• **Task objective**
Where the string "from" appears in a line of the material below, copy that line.

____

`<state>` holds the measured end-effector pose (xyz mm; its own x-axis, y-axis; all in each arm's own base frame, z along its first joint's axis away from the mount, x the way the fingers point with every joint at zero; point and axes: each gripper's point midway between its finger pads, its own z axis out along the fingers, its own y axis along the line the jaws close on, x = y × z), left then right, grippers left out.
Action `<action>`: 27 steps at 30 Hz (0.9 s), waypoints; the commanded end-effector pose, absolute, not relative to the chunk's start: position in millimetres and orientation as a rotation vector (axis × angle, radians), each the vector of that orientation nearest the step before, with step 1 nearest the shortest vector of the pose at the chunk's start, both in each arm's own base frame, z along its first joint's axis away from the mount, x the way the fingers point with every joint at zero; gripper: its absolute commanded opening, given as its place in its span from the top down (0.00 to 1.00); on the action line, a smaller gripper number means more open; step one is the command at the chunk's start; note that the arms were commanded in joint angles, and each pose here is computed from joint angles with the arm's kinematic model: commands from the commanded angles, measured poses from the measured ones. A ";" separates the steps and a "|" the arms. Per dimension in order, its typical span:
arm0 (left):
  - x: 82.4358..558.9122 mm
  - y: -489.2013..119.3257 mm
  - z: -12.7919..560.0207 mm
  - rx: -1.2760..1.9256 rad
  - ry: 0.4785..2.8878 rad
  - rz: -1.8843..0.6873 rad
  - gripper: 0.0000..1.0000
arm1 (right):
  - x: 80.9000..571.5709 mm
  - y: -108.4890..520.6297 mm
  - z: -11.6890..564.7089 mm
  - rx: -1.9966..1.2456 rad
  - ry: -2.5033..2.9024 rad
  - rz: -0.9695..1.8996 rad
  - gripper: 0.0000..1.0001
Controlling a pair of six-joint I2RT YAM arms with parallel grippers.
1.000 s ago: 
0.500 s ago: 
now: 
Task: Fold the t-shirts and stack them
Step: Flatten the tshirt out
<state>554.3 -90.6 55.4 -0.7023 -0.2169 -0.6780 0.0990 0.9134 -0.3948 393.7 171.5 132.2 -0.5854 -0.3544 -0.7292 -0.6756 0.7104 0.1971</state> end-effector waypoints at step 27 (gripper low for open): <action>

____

• **Answer space**
`<state>` holds the measured end-effector pose (xyz mm; its own x-axis, y-axis; all in each arm's own base frame, z along its first joint's axis away from the mount, x the way the fingers point with every joint at zero; point and axes: each gripper's point midway between its finger pads, its own z axis out along the fingers, its own y axis along the line the jaws close on, x = y × z), left then right, grippers left out.
Action `<action>`: 27 steps at 30 Hz (0.9 s), waypoints; the commanded end-effector pose, absolute, not relative to the chunk's start: position in millimetres and orientation as a rotation vector (axis × angle, radians), each the vector of that orientation nearest the step before, with step 1 nearest the shortest vector of the pose at the chunk's start, both in each arm's own base frame, z along its first joint's axis away from the mount, x the way the fingers point with every joint at zero; gripper: its absolute commanded opening, given as its place in its span from the top down (0.00 to 1.00); on the action line, a smaller gripper number means more open; step one is the command at the chunk's start; note that the arms were commanded in joint angles, and each pose here is computed from joint angles with the arm's kinematic model: commands from the commanded angles, measured poses from the measured ones. A ";" separates the steps and a "|" the arms. Per dimension in order, its typical span:

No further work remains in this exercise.